[WHAT YOU ARE ASKED TO DO] Each line from the one with "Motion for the" to the final line of the data must be reproduced exactly, and no other line may appear.

[DATA EXTRACT]
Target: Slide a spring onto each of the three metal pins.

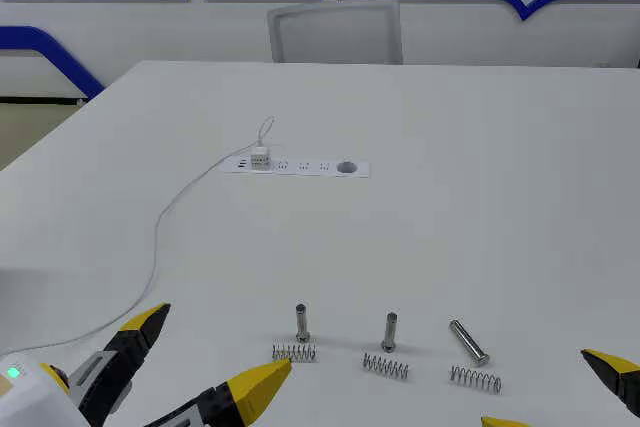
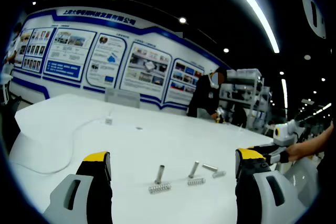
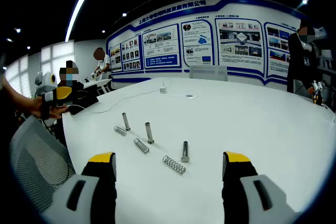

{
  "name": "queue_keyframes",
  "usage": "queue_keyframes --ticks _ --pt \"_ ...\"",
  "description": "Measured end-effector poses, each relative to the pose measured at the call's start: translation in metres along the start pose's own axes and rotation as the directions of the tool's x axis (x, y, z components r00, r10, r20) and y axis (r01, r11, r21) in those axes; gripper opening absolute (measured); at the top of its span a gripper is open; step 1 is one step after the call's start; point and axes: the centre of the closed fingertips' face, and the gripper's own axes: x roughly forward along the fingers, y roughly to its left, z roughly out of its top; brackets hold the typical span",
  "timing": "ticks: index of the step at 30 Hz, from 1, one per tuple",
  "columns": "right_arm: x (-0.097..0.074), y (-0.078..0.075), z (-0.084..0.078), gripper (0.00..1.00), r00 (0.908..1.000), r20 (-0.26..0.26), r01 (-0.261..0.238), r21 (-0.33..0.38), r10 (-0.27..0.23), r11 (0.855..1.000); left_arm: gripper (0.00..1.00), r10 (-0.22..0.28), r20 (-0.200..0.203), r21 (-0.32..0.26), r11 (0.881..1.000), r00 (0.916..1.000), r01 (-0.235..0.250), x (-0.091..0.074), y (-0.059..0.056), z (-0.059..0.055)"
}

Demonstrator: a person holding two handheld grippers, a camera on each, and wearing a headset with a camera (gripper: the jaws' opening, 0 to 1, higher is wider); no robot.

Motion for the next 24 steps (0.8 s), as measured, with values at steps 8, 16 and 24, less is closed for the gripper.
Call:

[ANSWER SPACE]
Motion for the next 24 steps (0.8 s), as measured, with values at steps 8, 16 and 24, less is closed for the gripper.
Call:

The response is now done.